Chocolate banana espresso swirl muffins! I don’t think I need to say anymore, just get in my stomach!

Recipe
Makes: 8
Disclaimer: This is not my recipe all the credit goes to Bake from Scratch in their Bread Collection cookbook you can buy it: here
Ingredients
- 1 cup (170 grams) semisweet chocolate morsels
- 1½ tablespoons (27 grams) espresso powder
- 2¼ cups (281 grams) all-purpose flour
- ¾ cup (150 grams) granulated sugar
- 1 teaspoon (5 grams) baking soda
- ½ teaspoon (1.5 grams) kosher salt
- 1 teaspoon (2 grams) ground cinnamon
- ½ teaspoon (1 gram) grated fresh nutmeg
- 1½ cups mashed banana
- 2 large eggs
- ½ cup (112 grams) vegetable oil
- ¼ cup whole buttermilk
- 1 tablespoon unsulphered molasses
- 1 teaspoon vanilla extract
Directions
- Preheat oven to 350°F. Line 8 jumbo muffin cups with parchment or paper liners, or spray with cooking spray.
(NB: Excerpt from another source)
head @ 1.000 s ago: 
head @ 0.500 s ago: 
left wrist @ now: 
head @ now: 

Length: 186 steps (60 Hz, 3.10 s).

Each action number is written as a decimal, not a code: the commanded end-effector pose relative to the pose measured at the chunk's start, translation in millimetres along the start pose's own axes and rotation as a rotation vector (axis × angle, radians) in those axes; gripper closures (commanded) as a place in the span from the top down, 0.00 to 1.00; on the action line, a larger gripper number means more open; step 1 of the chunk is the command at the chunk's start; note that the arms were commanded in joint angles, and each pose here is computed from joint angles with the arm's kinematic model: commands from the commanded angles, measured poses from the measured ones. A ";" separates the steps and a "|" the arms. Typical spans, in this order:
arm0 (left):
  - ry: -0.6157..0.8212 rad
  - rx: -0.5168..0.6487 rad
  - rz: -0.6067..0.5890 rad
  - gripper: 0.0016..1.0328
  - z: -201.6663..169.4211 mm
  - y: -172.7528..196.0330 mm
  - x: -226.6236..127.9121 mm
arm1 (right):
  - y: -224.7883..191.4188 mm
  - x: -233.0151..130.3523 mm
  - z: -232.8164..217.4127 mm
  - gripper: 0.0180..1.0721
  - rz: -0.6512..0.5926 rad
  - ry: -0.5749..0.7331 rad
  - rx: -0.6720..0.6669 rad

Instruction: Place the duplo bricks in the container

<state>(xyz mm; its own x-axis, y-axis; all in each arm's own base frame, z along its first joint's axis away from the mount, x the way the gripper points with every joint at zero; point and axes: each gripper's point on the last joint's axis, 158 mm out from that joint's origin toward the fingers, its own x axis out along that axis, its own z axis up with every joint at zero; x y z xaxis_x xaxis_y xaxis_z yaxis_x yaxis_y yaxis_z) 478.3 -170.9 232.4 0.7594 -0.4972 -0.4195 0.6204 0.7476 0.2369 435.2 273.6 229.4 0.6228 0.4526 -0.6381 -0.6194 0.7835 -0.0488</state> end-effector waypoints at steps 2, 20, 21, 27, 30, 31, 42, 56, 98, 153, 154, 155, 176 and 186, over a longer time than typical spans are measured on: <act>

- In the top of a double boiler, melt chocolate with espresso powder over simmering water. Remove from heat, and let cool. In a large bowl, whisk together flour, sugar, baking soda, salt, cinnamon, and nutmeg. Make a well in the center of mixture. In a medium bowl, whisk together mashed banana, eggs, oil, buttermilk, molasses, and vanilla. Add to dry ingredients, stirring just until moistened. Spoon 1½ cups (330 grams) batter into a separate bowl, and stir in chocolate-espresso mixture.
- Spoon banana batter into prepared muffin cups, filling two-thirds full. Using the back of a spoon, make a shallow trench in the middle of each muffin cup. Spoon in chocolate-espresso batter, and swirl with a wooden pick. Bake until a wooden pick inserted in center comes out clean, 25 to 30 minutes. Let cool in pans for 5 minutes. Serve warm or at room temperature.